* [Problem requirements] Reproduce the records below exactly; no pictures.

┏━━

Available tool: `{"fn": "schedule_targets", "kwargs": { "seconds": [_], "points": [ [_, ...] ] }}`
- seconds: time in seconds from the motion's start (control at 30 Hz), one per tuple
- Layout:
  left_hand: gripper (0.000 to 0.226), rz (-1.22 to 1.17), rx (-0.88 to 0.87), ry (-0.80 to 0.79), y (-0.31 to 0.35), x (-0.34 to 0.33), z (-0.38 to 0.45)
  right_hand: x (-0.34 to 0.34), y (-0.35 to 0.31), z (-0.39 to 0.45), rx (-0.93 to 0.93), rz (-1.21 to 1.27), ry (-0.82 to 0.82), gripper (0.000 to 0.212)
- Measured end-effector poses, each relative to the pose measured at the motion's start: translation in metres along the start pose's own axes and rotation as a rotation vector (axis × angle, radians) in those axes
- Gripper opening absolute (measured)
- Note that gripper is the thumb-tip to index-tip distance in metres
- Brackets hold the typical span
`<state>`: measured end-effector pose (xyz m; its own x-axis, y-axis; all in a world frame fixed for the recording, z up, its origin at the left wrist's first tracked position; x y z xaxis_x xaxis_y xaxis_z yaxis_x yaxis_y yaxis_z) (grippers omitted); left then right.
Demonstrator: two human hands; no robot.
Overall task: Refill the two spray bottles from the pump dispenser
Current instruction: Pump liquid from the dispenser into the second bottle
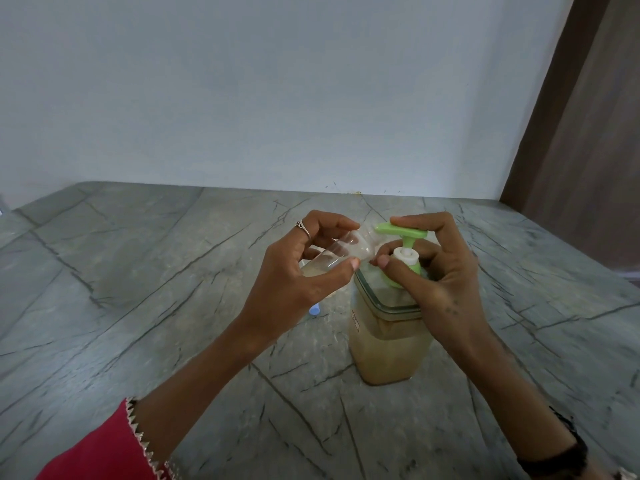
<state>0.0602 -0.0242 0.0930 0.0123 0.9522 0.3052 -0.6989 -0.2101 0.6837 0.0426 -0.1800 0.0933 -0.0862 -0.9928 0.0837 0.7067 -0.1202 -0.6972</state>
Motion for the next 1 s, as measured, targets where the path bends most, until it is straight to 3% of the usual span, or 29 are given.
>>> {"fn": "schedule_targets", "kwargs": {
  "seconds": [0.23, 0.5, 0.7, 1.0],
  "points": [
    [0.031, 0.01, -0.014, -0.025, 0.003, -0.003, -0.002, 0.006, 0.003, 0.004, -0.057, 0.077, 0.045, 0.019],
    [0.03, -0.013, 0.003, -0.009, 0.001, -0.001, -0.001, -0.003, 0.001, 0.003, -0.019, 0.057, -0.031, 0.026],
    [0.031, -0.01, 0.009, -0.012, 0.001, -0.002, -0.001, 0.003, 0.0, 0.004, -0.014, 0.002, 0.047, 0.021],
    [0.03, 0.003, -0.004, -0.01, 0.002, -0.004, -0.003, 0.003, -0.001, 0.01, -0.071, 0.035, 0.04, 0.019]
  ]
}}
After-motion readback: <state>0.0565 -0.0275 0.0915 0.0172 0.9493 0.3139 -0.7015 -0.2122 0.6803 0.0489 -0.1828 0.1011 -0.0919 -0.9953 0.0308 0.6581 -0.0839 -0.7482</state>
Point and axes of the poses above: each hand's wrist, its own z-axis towards the middle knuckle, its own x-axis out of the back of the hand, y = z × x, the point moved 7 cm from there along z, towards the middle knuckle, and after that the axes turned 4 degrees about z, right-handed, at the moved point
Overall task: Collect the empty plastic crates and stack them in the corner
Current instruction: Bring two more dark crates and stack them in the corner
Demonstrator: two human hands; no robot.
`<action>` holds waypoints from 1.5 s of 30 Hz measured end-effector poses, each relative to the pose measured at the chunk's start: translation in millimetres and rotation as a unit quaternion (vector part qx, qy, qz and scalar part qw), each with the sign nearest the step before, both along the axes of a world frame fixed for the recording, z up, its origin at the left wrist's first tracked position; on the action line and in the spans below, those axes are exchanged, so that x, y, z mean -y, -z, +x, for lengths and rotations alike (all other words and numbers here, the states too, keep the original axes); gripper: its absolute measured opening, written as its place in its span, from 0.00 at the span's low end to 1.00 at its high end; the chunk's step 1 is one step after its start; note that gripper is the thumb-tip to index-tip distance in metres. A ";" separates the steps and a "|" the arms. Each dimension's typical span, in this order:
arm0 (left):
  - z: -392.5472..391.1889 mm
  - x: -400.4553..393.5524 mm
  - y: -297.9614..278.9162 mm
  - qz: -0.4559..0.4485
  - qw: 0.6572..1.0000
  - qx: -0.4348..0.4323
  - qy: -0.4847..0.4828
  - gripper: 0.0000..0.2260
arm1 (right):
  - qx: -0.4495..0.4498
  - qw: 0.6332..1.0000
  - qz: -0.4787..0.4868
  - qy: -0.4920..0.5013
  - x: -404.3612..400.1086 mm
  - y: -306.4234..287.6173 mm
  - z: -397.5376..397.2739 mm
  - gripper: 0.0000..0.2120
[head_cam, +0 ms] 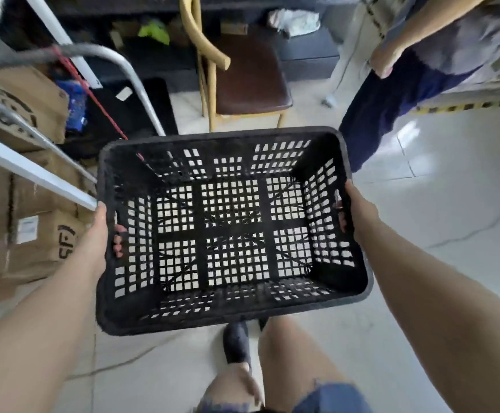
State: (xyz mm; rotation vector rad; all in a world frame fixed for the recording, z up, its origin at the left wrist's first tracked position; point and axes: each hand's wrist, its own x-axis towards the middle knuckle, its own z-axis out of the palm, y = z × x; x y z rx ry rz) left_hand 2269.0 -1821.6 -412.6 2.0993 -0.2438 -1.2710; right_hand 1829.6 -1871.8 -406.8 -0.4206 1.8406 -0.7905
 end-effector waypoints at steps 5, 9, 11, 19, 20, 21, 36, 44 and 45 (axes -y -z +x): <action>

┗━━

* [Output for this task]
Available tool: `{"fn": "schedule_targets", "kwargs": { "seconds": [_], "points": [ [_, ...] ] }}`
- seconds: time in seconds from the motion's start (control at 30 Hz), one per tuple
- Layout:
  left_hand: gripper (0.000 to 0.226), rz (-1.22 to 1.17), rx (-0.88 to 0.87), ry (-0.80 to 0.79), y (-0.31 to 0.35), x (-0.34 to 0.33), z (-0.38 to 0.45)
  right_hand: x (-0.34 to 0.34), y (-0.35 to 0.31), z (-0.39 to 0.45), rx (-0.93 to 0.93), rz (-1.21 to 1.27), ry (-0.82 to 0.82), gripper (0.000 to 0.212)
- Measured end-effector poses, each relative to the pose measured at the motion's start: translation in metres along the start pose's own axes and rotation as a rotation vector (axis × angle, radians) in those axes
- Gripper opening absolute (measured)
- Note that gripper is the thumb-tip to index-tip distance in metres
- Brackets hold the typical span
`<state>`: measured end-effector pose (xyz m; its own x-axis, y-axis; all in a world frame fixed for the recording, z up, its origin at the left wrist's first tracked position; x y z xaxis_x xaxis_y xaxis_z yaxis_x yaxis_y yaxis_z) (grippers omitted); left then right.
Demonstrator: two human hands; no robot.
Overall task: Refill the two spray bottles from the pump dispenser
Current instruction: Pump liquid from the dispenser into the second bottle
<state>0.0602 -0.0242 0.0930 0.0123 0.9522 0.3052 -0.6989 -0.2101 0.6837 0.0426 -0.1800 0.0933 -0.0862 -0.9928 0.0837 0.7067 -0.1202 -0.6972</state>
Motion for the next 1 s, as measured, targets where the path bends most, until it is straight to 3% of the usual span, or 29 are given.
>>> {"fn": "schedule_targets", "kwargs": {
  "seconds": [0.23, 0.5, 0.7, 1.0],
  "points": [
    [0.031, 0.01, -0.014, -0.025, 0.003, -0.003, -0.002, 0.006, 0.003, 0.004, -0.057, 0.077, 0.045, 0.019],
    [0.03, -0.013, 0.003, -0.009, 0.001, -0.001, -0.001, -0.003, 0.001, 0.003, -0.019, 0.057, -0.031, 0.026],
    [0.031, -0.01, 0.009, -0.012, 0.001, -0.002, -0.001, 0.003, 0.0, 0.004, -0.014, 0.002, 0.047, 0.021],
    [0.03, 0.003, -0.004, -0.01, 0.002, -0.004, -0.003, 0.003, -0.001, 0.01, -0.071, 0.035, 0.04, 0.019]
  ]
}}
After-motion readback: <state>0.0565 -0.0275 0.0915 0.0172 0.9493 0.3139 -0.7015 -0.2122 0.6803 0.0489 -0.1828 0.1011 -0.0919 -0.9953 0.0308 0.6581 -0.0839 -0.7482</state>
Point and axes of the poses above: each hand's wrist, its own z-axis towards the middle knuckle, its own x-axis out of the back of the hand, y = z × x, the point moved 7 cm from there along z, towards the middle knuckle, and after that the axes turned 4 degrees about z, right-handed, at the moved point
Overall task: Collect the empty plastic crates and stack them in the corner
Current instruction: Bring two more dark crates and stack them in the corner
Demonstrator: two human hands; no robot.
`<action>` holds waypoints from 1.5 s of 30 Hz measured end-effector poses, each relative to the pose measured at the chunk's start: translation in millimetres and rotation as a unit quaternion (vector part qx, qy, qz and scalar part qw), each with the sign nearest the step before, both along the axes of a world frame fixed for the recording, z up, its origin at the left wrist's first tracked position; on the action line and in the spans below, those axes are exchanged, so that x, y, z mean -y, -z, +x, for lengths and rotations alike (all other words and numbers here, the states too, keep the original axes); gripper: its absolute measured opening, written as its place in its span, from 0.00 at the span's low end to 1.00 at its high end; the chunk's step 1 is one step after its start; note that gripper is the thumb-tip to index-tip distance in metres. A ";" separates the steps and a "|" the arms. Each dimension's typical span, in this order:
arm0 (left):
  - z: -392.5472..391.1889 mm
  - x: -400.4553..393.5524 mm
  - y: -297.9614..278.9162 mm
  - qz: -0.4559..0.4485
  - qw: 0.6572..1.0000
  - qx: -0.4348..0.4323
  - qy: -0.4847..0.4828
  - gripper: 0.0000..0.2260
arm1 (right):
  - qx: -0.4495..0.4498
  - qw: 0.6332..1.0000
  - qz: -0.4787..0.4868
  - qy: -0.4920..0.5013
  - x: -404.3612..400.1086 mm
  - y: -306.4234..287.6173 mm
  - z: -397.5376..397.2739 mm
  - gripper: 0.0000..0.2120
[head_cam, +0 ms] 
State: (xyz mm; rotation vector rad; all in a world frame fixed for the recording, z up, its origin at the left wrist's first tracked position; point and axes: each hand's wrist, its own x-axis towards the middle knuckle, its own z-axis out of the palm, y = z × x; x y z rx ry rz) left_hand 2269.0 -1821.6 -412.6 2.0993 -0.2438 -1.2710; right_hand 1829.6 -1871.8 -406.8 -0.4206 1.8406 -0.7905
 end-effector waypoints at steps 5, 9, 11, 19, 20, 21, 36, 44 and 45 (axes -y -z +x): <action>

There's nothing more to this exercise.